• [EXERCISE REQUIREMENTS]: Starting with the line that contains "This document holds", repeat exactly every line through the last one in the records below, and leave out the pictures.

• [DATA FOR THIS TASK]:
- - - -
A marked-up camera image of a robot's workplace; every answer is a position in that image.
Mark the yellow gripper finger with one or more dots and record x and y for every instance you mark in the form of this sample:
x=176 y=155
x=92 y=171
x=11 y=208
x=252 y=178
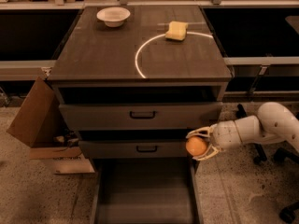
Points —
x=203 y=132
x=205 y=152

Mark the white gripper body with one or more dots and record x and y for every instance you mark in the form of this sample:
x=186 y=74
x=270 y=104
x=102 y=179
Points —
x=224 y=134

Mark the orange fruit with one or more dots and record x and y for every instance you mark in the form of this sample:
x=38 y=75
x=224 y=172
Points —
x=196 y=146

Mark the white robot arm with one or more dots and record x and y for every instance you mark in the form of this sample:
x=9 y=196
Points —
x=273 y=123

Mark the top grey drawer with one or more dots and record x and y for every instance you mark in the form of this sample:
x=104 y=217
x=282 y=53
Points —
x=116 y=117

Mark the bottom grey open drawer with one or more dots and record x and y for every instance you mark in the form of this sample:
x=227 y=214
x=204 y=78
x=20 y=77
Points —
x=146 y=191

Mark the grey drawer cabinet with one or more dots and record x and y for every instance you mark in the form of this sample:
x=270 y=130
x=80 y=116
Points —
x=135 y=64

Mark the middle grey drawer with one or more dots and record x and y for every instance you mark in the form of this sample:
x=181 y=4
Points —
x=163 y=149

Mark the yellow sponge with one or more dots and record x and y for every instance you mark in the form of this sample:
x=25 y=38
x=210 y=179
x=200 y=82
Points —
x=177 y=30

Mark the white ceramic bowl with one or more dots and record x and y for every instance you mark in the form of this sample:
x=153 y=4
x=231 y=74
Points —
x=113 y=16

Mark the brown cardboard box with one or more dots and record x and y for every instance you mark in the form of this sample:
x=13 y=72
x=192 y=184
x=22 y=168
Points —
x=40 y=126

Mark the black middle drawer handle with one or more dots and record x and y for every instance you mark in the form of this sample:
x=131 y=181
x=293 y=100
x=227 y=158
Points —
x=150 y=149

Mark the black drawer handle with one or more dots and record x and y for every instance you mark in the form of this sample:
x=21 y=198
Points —
x=142 y=115
x=150 y=149

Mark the black top drawer handle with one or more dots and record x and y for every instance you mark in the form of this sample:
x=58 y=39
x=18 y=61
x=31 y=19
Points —
x=142 y=115

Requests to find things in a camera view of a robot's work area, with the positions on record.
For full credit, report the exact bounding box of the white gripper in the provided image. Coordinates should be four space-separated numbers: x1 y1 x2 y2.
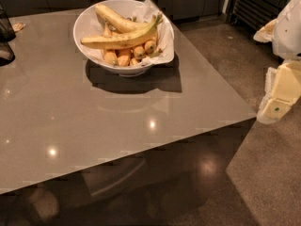
253 0 301 124

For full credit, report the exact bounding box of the long yellow front banana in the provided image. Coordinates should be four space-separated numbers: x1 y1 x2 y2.
81 12 163 50

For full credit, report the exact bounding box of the yellow rear banana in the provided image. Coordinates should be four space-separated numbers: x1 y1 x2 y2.
95 4 147 33

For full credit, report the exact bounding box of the white ceramic bowl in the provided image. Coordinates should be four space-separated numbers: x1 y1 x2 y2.
72 0 175 78

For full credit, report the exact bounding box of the dark slatted cabinet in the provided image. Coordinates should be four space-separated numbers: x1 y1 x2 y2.
225 0 289 30

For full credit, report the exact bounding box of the bunch of small orange bananas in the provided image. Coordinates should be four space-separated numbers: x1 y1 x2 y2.
101 32 162 67

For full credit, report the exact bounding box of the white paper liner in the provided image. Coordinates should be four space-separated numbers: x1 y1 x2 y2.
126 0 174 66

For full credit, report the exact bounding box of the small crumpled wrapper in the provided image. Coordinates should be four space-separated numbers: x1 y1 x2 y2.
12 23 25 32

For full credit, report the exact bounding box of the black mesh basket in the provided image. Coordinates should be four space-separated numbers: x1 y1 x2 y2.
0 5 16 67

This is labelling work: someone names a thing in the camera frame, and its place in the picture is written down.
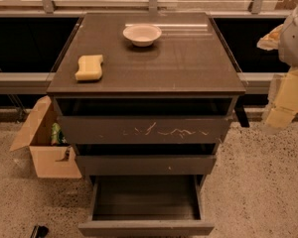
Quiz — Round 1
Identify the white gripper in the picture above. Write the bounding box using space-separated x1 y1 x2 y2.
256 25 298 134

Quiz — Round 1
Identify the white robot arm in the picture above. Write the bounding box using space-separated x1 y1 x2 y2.
257 5 298 133

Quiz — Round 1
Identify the dark grey drawer cabinet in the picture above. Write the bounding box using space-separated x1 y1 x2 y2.
46 11 251 183

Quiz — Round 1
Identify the top scratched grey drawer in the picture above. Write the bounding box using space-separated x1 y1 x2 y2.
55 98 231 144

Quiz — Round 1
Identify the white ceramic bowl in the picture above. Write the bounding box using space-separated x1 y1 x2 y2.
123 24 162 47

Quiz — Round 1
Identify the yellow sponge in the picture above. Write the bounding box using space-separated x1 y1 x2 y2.
75 55 103 81

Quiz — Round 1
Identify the green packet in box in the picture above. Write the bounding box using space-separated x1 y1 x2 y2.
51 123 67 146

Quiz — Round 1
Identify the open cardboard box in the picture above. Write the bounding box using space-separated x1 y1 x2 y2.
10 96 81 179

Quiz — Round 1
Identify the small black floor object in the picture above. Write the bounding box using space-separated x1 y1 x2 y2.
30 225 49 238

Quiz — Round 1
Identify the metal window rail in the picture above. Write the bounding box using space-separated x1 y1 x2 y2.
0 72 284 94

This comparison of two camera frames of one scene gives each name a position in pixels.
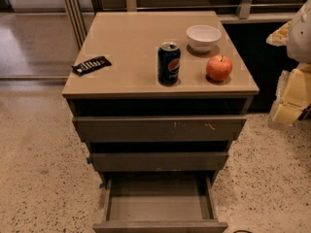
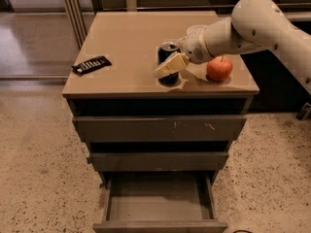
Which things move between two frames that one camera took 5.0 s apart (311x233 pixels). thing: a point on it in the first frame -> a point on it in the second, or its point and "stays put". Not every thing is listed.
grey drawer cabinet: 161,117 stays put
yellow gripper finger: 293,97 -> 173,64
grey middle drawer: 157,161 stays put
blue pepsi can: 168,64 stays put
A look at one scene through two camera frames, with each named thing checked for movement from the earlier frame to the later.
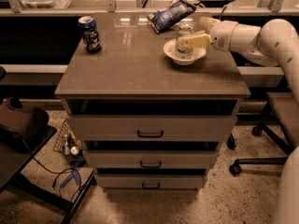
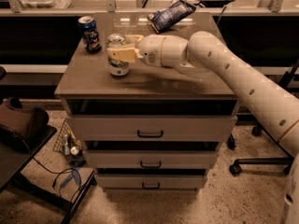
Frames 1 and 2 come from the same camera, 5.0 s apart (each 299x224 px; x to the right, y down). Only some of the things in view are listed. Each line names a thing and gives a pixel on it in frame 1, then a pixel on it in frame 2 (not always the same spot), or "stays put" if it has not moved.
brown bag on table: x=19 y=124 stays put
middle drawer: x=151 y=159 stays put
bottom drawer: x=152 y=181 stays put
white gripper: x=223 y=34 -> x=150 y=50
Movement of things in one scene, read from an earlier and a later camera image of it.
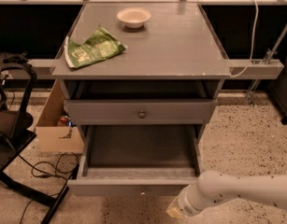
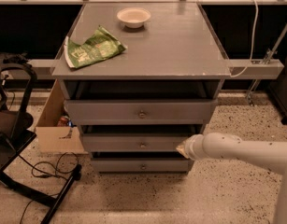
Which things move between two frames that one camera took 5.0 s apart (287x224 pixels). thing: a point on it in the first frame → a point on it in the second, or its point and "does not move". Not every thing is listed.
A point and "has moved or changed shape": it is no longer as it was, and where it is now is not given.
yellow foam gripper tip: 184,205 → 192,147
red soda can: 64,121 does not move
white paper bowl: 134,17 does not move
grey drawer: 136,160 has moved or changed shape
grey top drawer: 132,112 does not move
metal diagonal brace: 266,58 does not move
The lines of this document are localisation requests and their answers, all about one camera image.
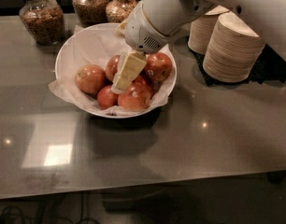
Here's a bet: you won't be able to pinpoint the glass jar brown cereal left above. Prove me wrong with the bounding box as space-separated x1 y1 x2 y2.
19 0 64 45

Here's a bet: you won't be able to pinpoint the red apple with sticker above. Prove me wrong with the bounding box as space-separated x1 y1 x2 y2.
144 52 173 82

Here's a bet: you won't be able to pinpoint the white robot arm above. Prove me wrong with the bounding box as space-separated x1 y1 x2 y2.
124 0 286 63

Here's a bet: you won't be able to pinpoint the white bowl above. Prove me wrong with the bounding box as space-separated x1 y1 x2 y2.
54 22 178 119

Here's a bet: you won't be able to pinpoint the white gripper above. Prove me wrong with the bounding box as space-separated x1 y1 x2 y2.
111 1 169 94

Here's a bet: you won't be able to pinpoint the stack paper bowls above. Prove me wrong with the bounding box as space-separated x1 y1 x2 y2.
203 12 265 83
188 6 228 55

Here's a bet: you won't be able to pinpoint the white paper bowl liner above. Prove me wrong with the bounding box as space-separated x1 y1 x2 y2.
48 24 173 117

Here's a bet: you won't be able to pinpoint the back stack paper bowls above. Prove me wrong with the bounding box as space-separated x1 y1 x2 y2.
188 6 228 55

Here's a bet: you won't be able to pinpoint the glass jar colourful cereal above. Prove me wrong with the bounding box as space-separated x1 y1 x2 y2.
106 0 137 23

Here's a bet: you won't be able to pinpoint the front stack paper bowls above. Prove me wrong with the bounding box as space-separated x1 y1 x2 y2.
203 12 265 83

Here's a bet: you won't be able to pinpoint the glass jar dark cereal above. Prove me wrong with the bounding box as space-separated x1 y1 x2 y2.
72 0 109 27

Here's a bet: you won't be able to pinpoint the black mat under bowls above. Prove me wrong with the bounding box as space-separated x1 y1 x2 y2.
191 46 286 86

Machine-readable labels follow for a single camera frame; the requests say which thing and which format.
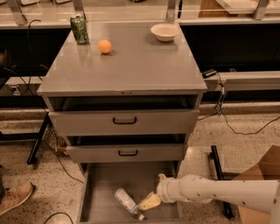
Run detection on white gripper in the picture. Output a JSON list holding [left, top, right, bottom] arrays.
[[138, 173, 178, 211]]

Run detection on clear plastic bottle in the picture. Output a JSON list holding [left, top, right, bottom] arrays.
[[115, 188, 144, 221]]

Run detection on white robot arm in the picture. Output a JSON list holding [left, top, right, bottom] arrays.
[[138, 174, 280, 224]]

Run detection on grey middle drawer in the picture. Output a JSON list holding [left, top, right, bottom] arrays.
[[66, 144, 187, 163]]

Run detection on grey drawer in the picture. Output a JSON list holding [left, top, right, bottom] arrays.
[[66, 144, 187, 163], [49, 109, 198, 136], [77, 161, 183, 224]]

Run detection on grey bottom drawer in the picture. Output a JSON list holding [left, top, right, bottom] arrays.
[[77, 161, 183, 224]]

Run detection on grey top drawer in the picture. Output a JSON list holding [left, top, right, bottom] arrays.
[[49, 109, 198, 136]]

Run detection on grey drawer cabinet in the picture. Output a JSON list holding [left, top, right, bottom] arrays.
[[37, 20, 208, 176]]

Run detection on black metal floor bar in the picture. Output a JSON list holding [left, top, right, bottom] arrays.
[[210, 145, 235, 219]]

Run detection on brown cardboard box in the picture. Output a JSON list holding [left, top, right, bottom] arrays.
[[234, 145, 280, 224]]

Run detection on black power adapter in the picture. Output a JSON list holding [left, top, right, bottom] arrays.
[[202, 69, 216, 79]]

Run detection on black table leg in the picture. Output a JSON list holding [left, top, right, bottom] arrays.
[[27, 115, 50, 165]]

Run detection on tan shoe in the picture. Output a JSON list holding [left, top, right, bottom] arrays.
[[0, 182, 34, 215]]

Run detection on orange fruit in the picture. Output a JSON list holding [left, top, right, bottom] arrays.
[[98, 39, 112, 54]]

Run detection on white paper bowl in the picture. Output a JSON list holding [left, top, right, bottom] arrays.
[[150, 24, 179, 42]]

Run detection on green soda can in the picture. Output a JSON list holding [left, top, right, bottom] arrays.
[[70, 14, 89, 45]]

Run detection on black middle drawer handle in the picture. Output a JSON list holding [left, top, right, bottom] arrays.
[[118, 150, 138, 157]]

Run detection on black drawer handle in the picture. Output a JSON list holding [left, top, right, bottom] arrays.
[[118, 150, 138, 157], [112, 117, 137, 125]]

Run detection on black top drawer handle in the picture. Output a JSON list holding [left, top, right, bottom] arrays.
[[112, 117, 137, 125]]

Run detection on black cable bottom left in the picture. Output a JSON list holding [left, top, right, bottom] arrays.
[[43, 212, 74, 224]]

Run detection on black floor cable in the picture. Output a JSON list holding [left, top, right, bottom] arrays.
[[197, 73, 280, 137]]

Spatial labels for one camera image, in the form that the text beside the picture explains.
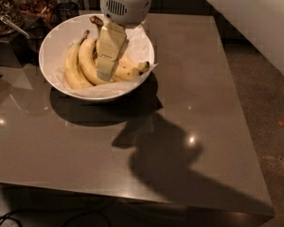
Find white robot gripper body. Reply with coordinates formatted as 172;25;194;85
100;0;151;26

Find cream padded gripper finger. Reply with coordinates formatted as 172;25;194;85
97;22;127;81

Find yellow banana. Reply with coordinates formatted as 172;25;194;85
90;15;143;81
79;39;106;85
63;30;92;89
117;40;151;74

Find white ceramic bowl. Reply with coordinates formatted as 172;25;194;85
39;14;156;102

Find glass jar of snacks right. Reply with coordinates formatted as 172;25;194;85
16;0;60;29

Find black wire basket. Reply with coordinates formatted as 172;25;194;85
56;2;79;22

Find metal scoop handle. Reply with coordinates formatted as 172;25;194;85
0;15;29;39

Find black cables on floor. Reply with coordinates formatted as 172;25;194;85
0;201;117;227

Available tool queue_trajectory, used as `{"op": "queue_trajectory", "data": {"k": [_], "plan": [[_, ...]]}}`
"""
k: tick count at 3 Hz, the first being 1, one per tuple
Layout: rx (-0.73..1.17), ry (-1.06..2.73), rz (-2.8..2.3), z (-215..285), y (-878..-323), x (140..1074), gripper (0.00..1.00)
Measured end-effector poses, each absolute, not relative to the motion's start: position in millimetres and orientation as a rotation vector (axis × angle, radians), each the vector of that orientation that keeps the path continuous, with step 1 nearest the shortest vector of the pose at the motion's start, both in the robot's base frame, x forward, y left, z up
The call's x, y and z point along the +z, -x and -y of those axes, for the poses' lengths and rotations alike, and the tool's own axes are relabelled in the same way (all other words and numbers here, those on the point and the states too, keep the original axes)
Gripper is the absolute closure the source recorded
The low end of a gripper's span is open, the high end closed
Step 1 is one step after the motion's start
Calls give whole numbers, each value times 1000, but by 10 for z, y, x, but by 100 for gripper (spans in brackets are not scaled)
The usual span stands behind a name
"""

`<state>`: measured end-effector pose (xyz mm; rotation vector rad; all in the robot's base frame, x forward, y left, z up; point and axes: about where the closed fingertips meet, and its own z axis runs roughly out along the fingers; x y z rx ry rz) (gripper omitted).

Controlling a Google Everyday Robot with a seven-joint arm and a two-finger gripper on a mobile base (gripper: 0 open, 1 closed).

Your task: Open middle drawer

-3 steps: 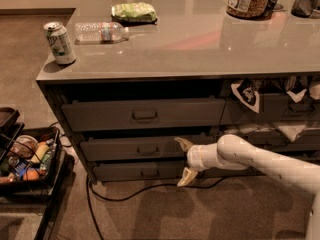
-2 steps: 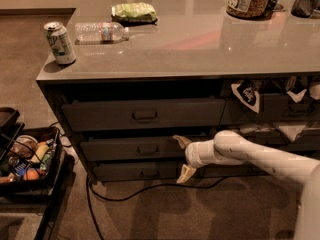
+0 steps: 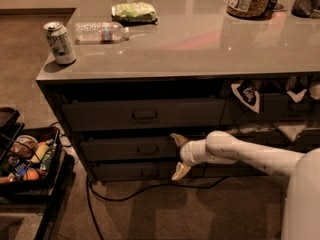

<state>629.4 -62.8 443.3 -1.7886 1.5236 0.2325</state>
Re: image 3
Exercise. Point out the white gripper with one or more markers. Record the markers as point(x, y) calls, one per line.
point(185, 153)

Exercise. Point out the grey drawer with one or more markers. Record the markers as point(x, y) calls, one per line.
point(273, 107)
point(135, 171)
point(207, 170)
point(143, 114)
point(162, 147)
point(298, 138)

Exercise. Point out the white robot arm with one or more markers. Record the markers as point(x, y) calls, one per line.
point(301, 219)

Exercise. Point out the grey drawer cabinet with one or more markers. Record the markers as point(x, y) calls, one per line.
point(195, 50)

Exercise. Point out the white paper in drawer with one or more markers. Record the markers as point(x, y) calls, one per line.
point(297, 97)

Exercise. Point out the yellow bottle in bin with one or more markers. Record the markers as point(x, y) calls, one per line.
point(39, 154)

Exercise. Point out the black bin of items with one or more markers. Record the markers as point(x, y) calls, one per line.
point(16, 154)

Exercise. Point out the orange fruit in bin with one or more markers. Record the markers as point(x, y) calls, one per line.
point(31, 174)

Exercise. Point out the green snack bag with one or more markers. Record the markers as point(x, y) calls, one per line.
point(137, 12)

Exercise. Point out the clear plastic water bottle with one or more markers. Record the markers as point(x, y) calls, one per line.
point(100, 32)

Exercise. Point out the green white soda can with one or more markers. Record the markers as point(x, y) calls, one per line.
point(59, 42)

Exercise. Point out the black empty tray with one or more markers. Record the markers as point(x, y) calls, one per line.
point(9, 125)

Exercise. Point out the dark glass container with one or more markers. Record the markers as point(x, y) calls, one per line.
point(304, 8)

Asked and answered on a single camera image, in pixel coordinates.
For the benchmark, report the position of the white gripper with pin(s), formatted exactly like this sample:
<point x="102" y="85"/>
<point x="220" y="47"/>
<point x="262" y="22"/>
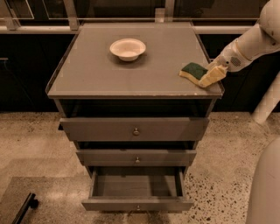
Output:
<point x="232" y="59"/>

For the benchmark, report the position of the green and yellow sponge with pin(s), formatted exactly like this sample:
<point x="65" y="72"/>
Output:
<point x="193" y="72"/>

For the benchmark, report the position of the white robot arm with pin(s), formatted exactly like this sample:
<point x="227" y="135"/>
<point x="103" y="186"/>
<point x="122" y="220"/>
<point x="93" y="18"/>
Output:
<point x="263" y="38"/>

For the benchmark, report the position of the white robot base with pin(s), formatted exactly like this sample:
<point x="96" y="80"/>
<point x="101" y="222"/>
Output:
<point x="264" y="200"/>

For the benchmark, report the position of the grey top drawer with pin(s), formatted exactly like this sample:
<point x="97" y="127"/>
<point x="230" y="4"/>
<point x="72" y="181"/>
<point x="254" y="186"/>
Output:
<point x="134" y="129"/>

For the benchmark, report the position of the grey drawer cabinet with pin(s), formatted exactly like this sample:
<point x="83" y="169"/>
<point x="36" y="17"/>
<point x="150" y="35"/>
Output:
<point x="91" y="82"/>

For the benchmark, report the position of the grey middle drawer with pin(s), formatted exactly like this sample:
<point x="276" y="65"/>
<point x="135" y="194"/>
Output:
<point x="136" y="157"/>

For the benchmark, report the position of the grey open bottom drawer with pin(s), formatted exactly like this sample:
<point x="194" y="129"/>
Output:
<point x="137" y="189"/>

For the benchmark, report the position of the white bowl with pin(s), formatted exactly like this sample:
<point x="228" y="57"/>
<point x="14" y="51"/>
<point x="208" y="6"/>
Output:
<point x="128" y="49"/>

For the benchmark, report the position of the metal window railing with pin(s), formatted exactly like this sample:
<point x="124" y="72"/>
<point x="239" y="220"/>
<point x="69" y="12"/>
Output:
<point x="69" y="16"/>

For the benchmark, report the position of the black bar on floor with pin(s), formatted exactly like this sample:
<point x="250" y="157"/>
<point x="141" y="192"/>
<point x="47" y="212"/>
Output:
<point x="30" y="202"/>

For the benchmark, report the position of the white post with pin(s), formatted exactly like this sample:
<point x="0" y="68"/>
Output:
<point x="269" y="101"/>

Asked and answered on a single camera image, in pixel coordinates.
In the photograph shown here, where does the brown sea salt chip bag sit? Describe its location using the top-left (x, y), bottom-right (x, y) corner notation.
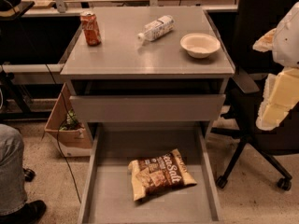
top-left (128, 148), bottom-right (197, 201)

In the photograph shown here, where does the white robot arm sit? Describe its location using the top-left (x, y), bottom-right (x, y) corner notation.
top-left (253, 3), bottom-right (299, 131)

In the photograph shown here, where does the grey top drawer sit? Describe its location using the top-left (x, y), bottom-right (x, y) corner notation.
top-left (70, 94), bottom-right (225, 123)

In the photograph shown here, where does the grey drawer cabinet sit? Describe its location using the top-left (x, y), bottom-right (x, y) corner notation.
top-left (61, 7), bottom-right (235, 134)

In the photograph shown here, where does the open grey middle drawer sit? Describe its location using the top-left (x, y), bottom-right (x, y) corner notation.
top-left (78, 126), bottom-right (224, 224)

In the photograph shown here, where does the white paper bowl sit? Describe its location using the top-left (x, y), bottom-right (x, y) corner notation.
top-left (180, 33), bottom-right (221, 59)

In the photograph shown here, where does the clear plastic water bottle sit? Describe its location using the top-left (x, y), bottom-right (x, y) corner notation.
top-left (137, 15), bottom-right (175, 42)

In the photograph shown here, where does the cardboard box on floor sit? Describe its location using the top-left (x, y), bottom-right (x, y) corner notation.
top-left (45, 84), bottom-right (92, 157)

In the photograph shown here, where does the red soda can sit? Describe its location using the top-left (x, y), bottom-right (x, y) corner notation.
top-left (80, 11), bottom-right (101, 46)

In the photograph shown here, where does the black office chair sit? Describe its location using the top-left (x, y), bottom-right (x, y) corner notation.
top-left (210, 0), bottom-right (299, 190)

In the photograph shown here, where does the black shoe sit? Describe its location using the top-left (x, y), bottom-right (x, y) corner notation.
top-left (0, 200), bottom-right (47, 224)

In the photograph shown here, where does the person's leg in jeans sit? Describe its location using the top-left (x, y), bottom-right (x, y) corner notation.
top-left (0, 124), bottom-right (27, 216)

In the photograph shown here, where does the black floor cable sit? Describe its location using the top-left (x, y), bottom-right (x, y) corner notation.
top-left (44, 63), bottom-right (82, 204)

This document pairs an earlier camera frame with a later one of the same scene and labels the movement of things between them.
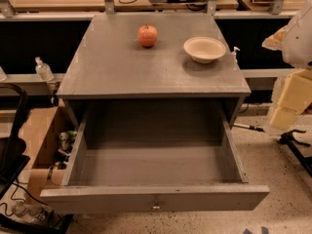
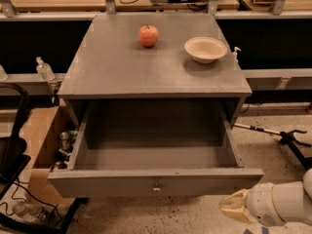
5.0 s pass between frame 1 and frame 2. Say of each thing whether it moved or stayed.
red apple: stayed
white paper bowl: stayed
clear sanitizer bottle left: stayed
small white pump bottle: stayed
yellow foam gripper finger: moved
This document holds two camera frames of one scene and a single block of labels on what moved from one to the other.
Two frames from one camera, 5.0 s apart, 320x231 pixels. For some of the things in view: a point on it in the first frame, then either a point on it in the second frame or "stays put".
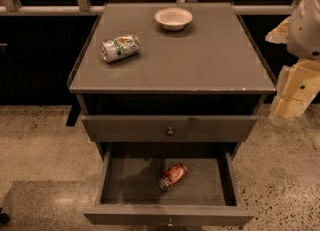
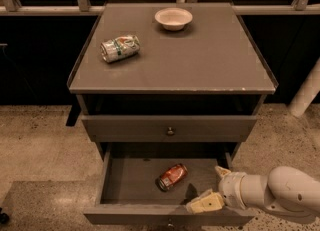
- - - -
• [ANSWER BOX]:
This document holds two camera frames of one scene and a single block of labels on what moved from one to the other.
Two frames from one camera, 5.0 s apart, 320x231 pixels. For some of the things in view: a point on it in the first frame, then either a point on it in the second frame or "stays put".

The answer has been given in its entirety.